The Corner

Egypt: What Next?

Three cheers for the Egyptian people. Mubarak’s departure can be good news, but now the real challenges begin. 

Who is in charge? The army is not monolithic. I’d be looking to see what Chief of Staff Sami Anan is doing. He is much more respected in Egyptian society than either Defense Minister Tantawi or Vice President Suleiman.

What should the Obama administration do now?
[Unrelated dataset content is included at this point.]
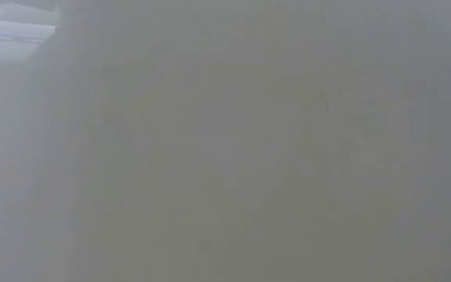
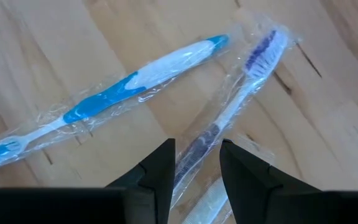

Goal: Pick & Place Toothbrushes
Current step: Put the purple toothbrush into the white bin, then put the orange toothbrush into the bottom transparent bin

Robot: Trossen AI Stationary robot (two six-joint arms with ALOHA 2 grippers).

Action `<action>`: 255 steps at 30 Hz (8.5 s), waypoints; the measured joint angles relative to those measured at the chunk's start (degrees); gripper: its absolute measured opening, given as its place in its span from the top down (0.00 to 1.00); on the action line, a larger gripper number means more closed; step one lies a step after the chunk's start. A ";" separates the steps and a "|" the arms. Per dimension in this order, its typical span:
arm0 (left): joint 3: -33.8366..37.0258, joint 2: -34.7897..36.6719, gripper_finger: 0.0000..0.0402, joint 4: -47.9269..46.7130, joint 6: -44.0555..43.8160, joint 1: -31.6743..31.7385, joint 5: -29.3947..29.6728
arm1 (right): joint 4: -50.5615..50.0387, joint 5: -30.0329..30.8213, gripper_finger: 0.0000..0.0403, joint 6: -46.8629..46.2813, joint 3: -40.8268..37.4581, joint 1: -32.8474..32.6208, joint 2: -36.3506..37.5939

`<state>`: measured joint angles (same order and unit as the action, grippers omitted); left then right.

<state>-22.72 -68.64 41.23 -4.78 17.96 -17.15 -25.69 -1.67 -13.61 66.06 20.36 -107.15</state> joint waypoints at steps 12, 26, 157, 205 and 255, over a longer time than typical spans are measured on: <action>0.00 0.00 0.71 -0.02 0.00 0.00 0.00 | 0.50 -0.02 0.70 -2.10 0.00 -0.46 0.00; 0.00 0.00 0.71 -0.02 -0.02 0.00 -0.02 | 0.90 -0.02 0.70 -2.98 -0.02 -0.50 0.00; 0.00 0.00 0.71 -2.25 -1.73 -0.90 -0.12 | 0.22 1.16 1.00 -7.86 19.95 -51.59 2.31; 0.00 0.00 0.71 -2.67 -1.64 -0.85 -0.13 | -1.72 -7.41 1.00 24.55 18.89 -49.46 -4.70; 0.00 0.00 0.71 -2.68 -1.66 -0.86 -0.04 | 2.52 -8.90 0.63 9.51 27.97 -44.76 -4.70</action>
<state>-22.72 -68.64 38.55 -6.44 17.09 -17.19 -23.17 -10.57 -4.10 94.04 -24.40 -111.85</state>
  • Obama tried to straddle the fence during the uprising; neutrality is not an option now.  Obama should welcome accountability and enunciate a clear timeline for the transition.  For example, he should say that only new elections in September 2011 will give Egypt a legitimate government. The army has vested economic interests in Egypt, and may seek to keep control to keep their pocketbooks secure. Remember, Egypt has not fought a war since 1973, and so most Egyptians know their generals not as warriors, but rather as businessmen. There will be a temptation among some to ask why right the United States has to suggest anything.  But if Obama, in a fit of moral equivalency, decides he cannot speak to what would be legitimate in Egypt, then he will concede the role to Syria, Libya, Saudi Arabia, and Turkey.
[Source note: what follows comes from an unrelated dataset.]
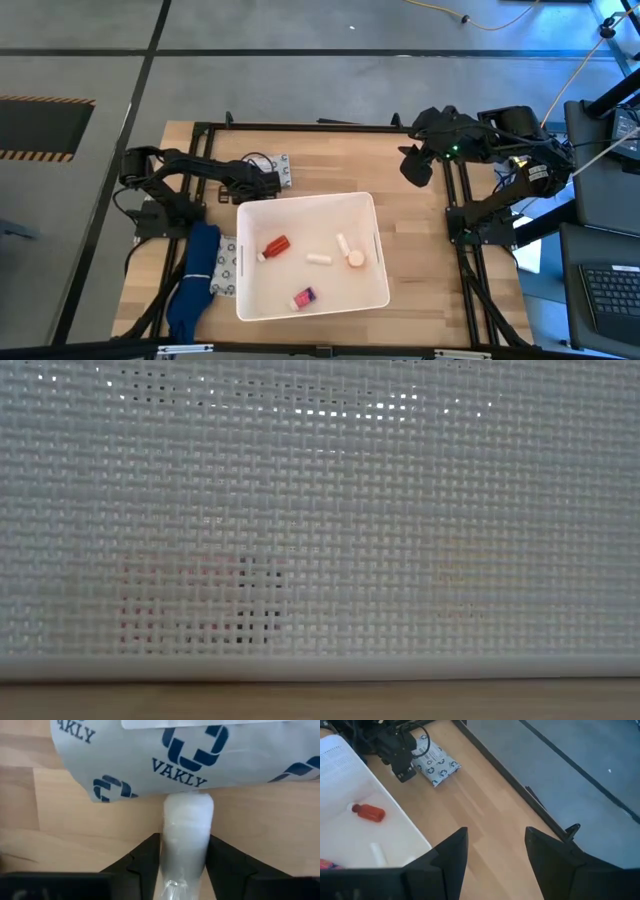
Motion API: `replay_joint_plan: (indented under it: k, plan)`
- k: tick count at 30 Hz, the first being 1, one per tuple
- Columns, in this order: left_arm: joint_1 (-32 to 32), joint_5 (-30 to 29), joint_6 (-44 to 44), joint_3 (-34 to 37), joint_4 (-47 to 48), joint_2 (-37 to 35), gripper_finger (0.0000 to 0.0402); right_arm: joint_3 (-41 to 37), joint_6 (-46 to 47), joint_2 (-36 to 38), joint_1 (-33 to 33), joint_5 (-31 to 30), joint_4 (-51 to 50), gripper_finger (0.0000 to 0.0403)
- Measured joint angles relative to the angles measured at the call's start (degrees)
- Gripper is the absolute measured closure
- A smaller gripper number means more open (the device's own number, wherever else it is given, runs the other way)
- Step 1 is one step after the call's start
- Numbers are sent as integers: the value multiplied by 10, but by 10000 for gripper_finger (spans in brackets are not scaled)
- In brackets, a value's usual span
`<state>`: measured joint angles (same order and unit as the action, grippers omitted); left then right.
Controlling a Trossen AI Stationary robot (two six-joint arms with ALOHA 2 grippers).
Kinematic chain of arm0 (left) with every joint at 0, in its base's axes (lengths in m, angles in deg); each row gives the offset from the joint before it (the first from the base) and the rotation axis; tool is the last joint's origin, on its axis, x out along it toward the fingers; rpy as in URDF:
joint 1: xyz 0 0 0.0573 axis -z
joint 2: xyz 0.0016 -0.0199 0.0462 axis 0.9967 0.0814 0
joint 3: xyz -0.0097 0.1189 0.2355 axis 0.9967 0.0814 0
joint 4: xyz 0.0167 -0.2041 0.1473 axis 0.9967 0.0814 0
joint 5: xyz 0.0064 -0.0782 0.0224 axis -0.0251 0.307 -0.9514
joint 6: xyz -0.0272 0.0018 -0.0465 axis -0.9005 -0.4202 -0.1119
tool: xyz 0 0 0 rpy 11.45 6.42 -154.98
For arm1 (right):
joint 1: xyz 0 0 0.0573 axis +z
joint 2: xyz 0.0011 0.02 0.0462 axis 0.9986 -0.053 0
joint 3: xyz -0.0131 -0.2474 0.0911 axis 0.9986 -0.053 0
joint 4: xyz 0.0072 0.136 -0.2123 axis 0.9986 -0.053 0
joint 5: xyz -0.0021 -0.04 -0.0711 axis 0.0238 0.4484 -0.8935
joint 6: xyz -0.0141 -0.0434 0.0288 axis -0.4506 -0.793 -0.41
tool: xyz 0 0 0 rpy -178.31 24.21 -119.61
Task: Pick & place medical supplies in basket/bin
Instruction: Put the white rolled gauze into the white bin
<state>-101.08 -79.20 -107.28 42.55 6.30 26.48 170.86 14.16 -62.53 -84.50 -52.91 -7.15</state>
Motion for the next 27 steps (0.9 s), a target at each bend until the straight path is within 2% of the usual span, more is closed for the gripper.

  • The State Department should avoid the temptation to bless a broad-based transitional government. Not only would this be unwieldy and lead to infighting over who is included and excluded and who has what role, but it could open Egypt more easily to a Kerensky moment.
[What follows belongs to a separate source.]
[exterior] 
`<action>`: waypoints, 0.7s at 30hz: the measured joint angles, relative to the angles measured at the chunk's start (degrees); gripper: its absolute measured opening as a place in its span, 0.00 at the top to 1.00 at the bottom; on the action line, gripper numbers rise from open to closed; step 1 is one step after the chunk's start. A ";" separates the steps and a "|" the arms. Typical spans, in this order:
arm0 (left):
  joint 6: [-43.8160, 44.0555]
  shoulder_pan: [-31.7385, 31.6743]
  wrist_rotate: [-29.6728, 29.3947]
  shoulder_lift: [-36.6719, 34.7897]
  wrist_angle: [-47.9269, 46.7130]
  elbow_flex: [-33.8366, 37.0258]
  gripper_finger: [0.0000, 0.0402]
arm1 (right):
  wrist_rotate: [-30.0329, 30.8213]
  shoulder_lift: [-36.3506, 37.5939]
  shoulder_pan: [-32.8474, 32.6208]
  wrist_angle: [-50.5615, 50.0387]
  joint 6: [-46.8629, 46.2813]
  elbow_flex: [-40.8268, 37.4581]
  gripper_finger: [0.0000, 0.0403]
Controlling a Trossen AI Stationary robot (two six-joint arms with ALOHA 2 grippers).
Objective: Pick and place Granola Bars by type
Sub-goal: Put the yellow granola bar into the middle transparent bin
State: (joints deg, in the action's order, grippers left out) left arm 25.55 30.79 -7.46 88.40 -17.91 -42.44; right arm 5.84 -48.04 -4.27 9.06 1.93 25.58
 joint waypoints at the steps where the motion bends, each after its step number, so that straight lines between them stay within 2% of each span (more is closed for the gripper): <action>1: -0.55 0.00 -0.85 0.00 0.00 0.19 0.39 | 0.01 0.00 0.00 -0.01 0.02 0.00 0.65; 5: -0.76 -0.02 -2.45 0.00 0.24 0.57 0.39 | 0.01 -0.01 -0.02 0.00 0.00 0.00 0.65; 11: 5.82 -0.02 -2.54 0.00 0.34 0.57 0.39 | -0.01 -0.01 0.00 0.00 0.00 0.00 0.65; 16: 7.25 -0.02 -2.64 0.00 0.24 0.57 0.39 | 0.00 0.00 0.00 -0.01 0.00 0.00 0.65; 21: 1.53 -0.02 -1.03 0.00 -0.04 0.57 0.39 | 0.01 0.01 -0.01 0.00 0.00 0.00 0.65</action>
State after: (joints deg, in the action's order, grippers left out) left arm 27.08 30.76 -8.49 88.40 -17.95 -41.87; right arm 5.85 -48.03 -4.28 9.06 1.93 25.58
  • If the army controls the transition, then it is time for the U.S. Congress to impose conditionality on American military aid in order to influence the Egyptian army’s behavior during this time.

  • Egypt faces a danger of one man, one vote, one time. The Obama administration should join with any European allies it has left and other regional allies to define both who is a legitimate participant, and what checks-and-balances are necessary to prevent the domination of any single group.

  • There were nine months between the return of Ayatollah Khomeini to Iran, and the hostage drama during which time radical Islamists hijacked the revolution by seizing upon populist issues. President Obama should deprive the Muslim Brotherhood of this opportunity by demanding the immediate repatriation of the money Mubarak squirreled away. Let Mubarak retire on his military pension; he should not retire on $40 billion.

  • The State Department should monitor the accessibility of Egyptian state-owned media to all political parties and, likewise, ensure that newsprint is available to all newspapers (rationing newsprint is a common Middle Eastern form of control). We should not hesitate to be the voice of transparency.

  • President Obama should also consider the bigger picture. We are in a proxy war with Iran for influence, whether we like it or not. Just as Supreme Leader Khamenei and President Ahmadinejad are declaring the Egyptian uprising their own, why not have President Obama call on the Iranian people to rise up and follow the Egyptian example for true accountability and democracy?

Michael Rubin is a resident scholar at the American Enterprise Institute, senior lecturer at the Naval Postgraduate School’s Center for Civil-Military Relations, and a senior editor of the Middle East Quarterly.